Tuesday, January 4, 2011

Bedsharing Lessons from Twizzler

Everyone, meet Twizzler.
Twizzler, 6 weeks - goopy eyes and all.


 Twizzler's mother died in an alleyway soon after he was born.  Luckily, a kind soul found him and his siblings and brought them to the local shelter.  He was bottle-fed, and managed to survive, even thought 2 of his brothers didn't.  I got a call from a friend at the shelter when they died; she suspected that little Twiz wasn't getting all the love he needed to thrive and asked me if I could bring him home.

Twizzler was super-tiny, his eyes didn't open all the way, and he was weak.  I had to feed him with milk from a dropper.  He was helpless and fragile. When night-time approached, I made up a nice bed for him in the bathroom, right near his litter box.  I set him down in it, and he started to cry - tiny little sounds, calling for my help.  Calling to not be left alone in the dark, like he'd spent so many nights, alone in his cage.

I brought my tiny kitty to bed.  He snuggled up under my chin, purring away.  He actually tried to nurse on my blanket and even on my freckle (I've since learned that this is called "woolsucking" and often happens to kittens who are weaned too early).  I held him close and settled down to sleep.

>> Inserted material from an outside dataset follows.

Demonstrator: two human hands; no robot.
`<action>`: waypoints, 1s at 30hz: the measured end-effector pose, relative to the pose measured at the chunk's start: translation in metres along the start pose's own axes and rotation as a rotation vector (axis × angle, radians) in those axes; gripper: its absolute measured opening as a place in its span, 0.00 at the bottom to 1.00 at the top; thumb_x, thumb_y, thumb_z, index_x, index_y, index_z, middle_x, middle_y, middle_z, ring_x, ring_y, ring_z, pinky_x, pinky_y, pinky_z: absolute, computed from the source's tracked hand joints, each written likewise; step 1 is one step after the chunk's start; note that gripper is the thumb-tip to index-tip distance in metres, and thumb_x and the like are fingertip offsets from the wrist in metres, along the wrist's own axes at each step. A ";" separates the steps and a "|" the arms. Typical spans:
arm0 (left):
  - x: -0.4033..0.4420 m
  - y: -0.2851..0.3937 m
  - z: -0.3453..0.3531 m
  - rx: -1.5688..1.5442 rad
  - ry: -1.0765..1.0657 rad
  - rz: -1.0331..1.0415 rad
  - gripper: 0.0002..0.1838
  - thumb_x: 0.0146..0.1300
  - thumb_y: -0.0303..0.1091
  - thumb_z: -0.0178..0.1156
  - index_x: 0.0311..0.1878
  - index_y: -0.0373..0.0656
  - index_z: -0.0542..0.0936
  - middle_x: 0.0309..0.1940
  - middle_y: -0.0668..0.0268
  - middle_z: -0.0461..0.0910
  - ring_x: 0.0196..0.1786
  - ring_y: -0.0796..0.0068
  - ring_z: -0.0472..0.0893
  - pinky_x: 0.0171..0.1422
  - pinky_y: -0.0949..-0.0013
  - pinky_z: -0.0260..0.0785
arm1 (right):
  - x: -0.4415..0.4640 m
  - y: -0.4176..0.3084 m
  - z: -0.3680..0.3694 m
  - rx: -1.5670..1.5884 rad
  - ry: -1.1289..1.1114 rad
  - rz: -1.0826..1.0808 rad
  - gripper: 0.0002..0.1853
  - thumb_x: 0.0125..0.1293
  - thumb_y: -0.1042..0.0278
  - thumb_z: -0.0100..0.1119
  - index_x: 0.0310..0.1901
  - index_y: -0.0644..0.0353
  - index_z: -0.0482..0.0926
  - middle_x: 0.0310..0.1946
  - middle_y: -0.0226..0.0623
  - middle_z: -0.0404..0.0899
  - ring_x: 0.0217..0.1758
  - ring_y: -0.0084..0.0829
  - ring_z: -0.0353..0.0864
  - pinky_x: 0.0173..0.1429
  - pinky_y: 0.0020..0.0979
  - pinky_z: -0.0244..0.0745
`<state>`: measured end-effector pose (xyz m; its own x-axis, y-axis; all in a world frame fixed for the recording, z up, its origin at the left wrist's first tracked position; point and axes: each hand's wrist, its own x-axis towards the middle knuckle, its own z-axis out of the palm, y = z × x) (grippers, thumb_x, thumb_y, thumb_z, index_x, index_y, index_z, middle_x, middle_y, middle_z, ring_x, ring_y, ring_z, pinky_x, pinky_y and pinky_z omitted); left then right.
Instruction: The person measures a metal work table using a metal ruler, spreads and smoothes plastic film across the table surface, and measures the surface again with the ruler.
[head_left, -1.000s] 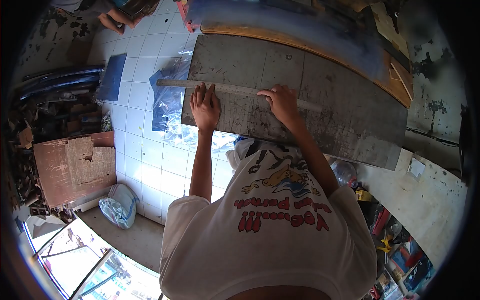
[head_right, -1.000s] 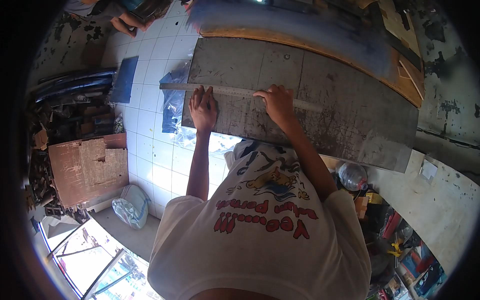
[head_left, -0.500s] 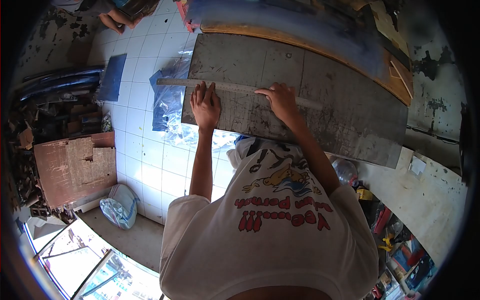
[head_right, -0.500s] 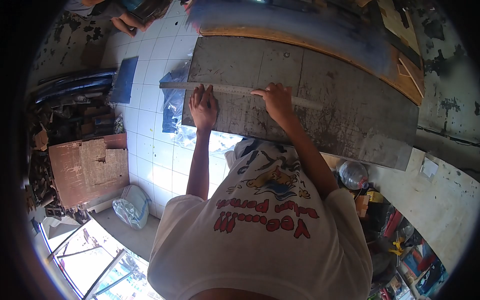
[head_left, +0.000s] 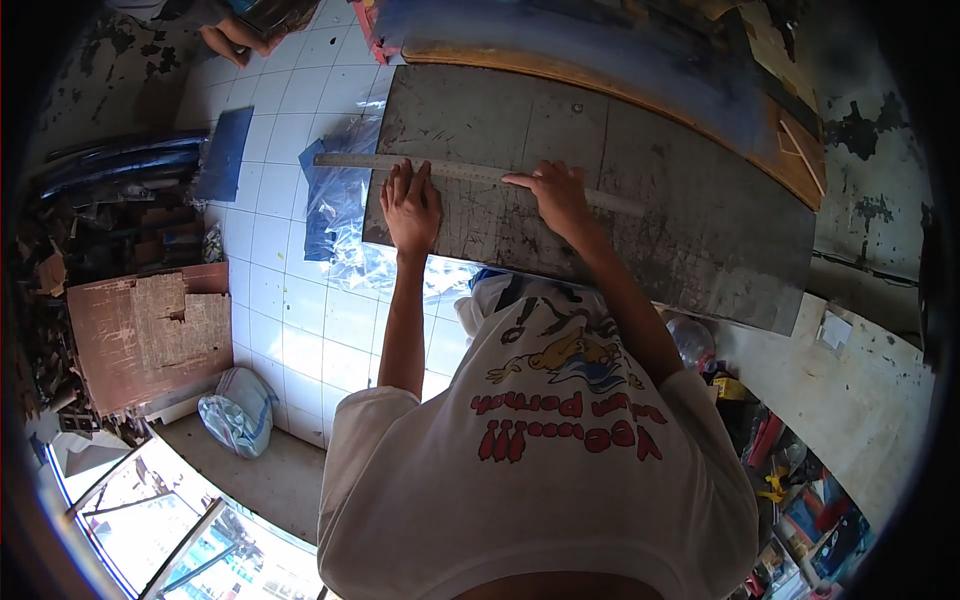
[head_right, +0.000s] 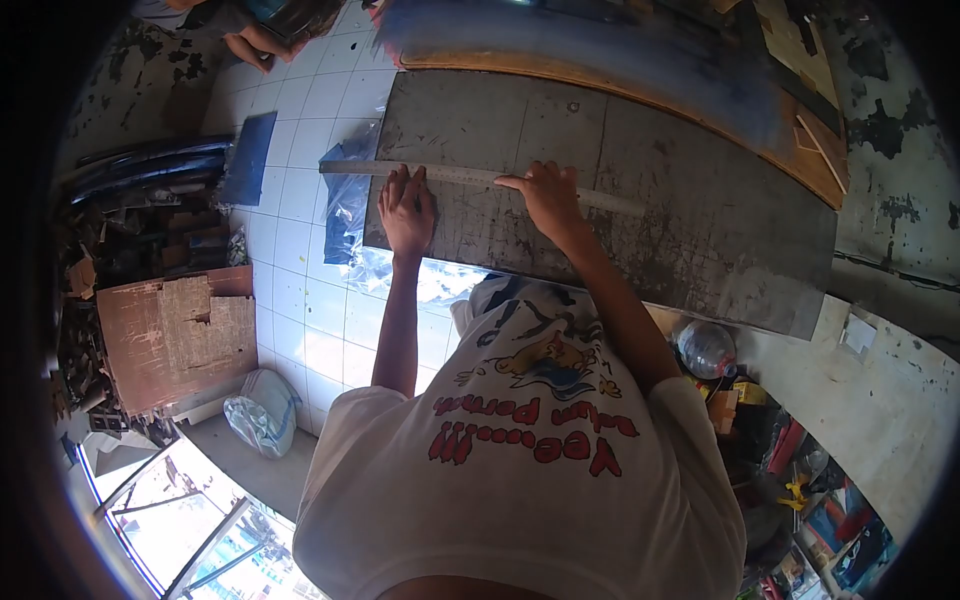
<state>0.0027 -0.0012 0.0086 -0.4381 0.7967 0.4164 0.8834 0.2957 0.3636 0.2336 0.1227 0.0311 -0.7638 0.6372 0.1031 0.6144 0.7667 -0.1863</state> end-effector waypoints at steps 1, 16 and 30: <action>0.000 0.000 0.000 -0.001 -0.003 -0.002 0.16 0.68 0.33 0.54 0.56 0.49 0.83 0.62 0.53 0.76 0.68 0.49 0.72 0.74 0.47 0.57 | 0.000 0.000 0.002 -0.001 0.010 -0.007 0.28 0.65 0.79 0.55 0.55 0.25 0.83 0.33 0.29 0.74 0.42 0.31 0.76 0.50 0.43 0.67; -0.001 0.000 -0.001 -0.004 -0.017 -0.013 0.17 0.68 0.34 0.54 0.57 0.49 0.82 0.64 0.53 0.75 0.69 0.49 0.70 0.75 0.46 0.55 | 0.014 -0.004 -0.012 -0.005 -0.258 -0.032 0.37 0.65 0.86 0.50 0.66 0.25 0.74 0.37 0.32 0.73 0.46 0.31 0.74 0.56 0.47 0.66; -0.001 0.022 -0.016 -0.019 -0.076 0.143 0.20 0.61 0.30 0.59 0.57 0.51 0.81 0.59 0.55 0.75 0.64 0.50 0.72 0.71 0.47 0.60 | 0.033 -0.006 -0.022 0.034 -0.455 -0.026 0.35 0.67 0.81 0.52 0.66 0.19 0.72 0.46 0.38 0.77 0.52 0.37 0.77 0.59 0.51 0.72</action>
<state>0.0201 -0.0035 0.0292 -0.2933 0.8679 0.4008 0.9323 0.1670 0.3208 0.2089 0.1411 0.0573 -0.7929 0.5125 -0.3297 0.5927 0.7743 -0.2217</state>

I woke up the next morning to an energetic kitten who seemed to have blossomed overnight. Over the next few days and weeks, Twizzler slowly became stronger.  He was soon able to eat on his own, and could hop on and off my bed.  He moved from my neck to the foot of my bed, and in time, learned to sleep in the living room.

He's now a big, happy, healthy cat - and he doesn't suck on the blankets anymore.  He's independent, kind-hearted, and very friendly.
Mommy, Twizzler, and 1 week old David, napping

 When David #9 made his entrance, I couldn't help but be reminded of my helpless kitty.  Just like his feline companion, my little boy was fragile and depended on me for everything.  And, just like my kitty, we had made a beautiful nursery for him....that he wanted nothing to do with!  The first night he was home, I gently laid him on his back in his crib, and he immediately started to cry. 

But...babies are supposed to sleep in cribs, right?

So, I brought him into our room, and laid him in the pack-and-play next to our bed.  No dice.  My baby didn't just want to sleep *near* me, he wanted to sleep *on* me.  In my arms.  For the first 5 weeks of my son's life, my husband and I slept in shifts.  One of us would stay up holding the baby, and the other would sleep in the bed.  I missed my husband, and he missed me.  We were both sleep-deprived and I was getting sick.

As my regular readers have heard a few times, I landed in the hospital when my son was about 5 weeks old, for a little over a week.  So, here Dave was, with a newborn (breastfed) baby that he not only had to immediately transition to formula, but who refused to sleep on his own!  After one night of trying to stay up in the recliner, they fell asleep the next night, together, in our king-sized, firm mattress, with the blankets down by Dave's waist.

My son slept for 6 hours, the longest he'd ever slept.

When Dave told me about it, I was upset.  I'd read all of the warnings about SIDS and how horrific it was to sleep with your baby.  He was ready for me!  He presented me with research, printed (love that man) about the benefits of co-sleeping and how to bedshare safely.  I was still skeptical.  Babies are supposed to sleep in cribs!

When I got home, David started to sleep in his crib for the first part of the night, and would bedshare with us if he woke up.  Unless his Daddy put him to bed... in our bed.  I was still unsure.  

A couple of weeks later, when he hit teething for the first time, Dave looked at me and said:

"Honey... You'll let the cat sleep with us, but not the baby?"

DING!

Well, duh.   How silly of me.  Just like my helpless little kitty, of course my baby wanted to be close to us.  And, just like my kitty, I was happy to have him in bed with us.  I love waking up to his sunny smiles in the morning; I loved not having to schlep out of bed to get him.  

Nowadays, David sleeps with us most of the time.  He starts the night in his crib sometimes, when (ahem) Mommy and Daddy feel like having the bed to ourselves (if the couch won't do).  We practice safe bedsharing, and I wouldn't have it any other way.  

He belongs with us.  It just feels right.  We got him a tee-shirt for Christmas that says this:

And now, I really feel that way.  I don't "let" David sleep with us.  We are privileged to have him to snuggle with.  Twizzler thinks so too; he's usually curled up by my feet.  I know that's not on the safe bedsharing list, but I think he's earned it.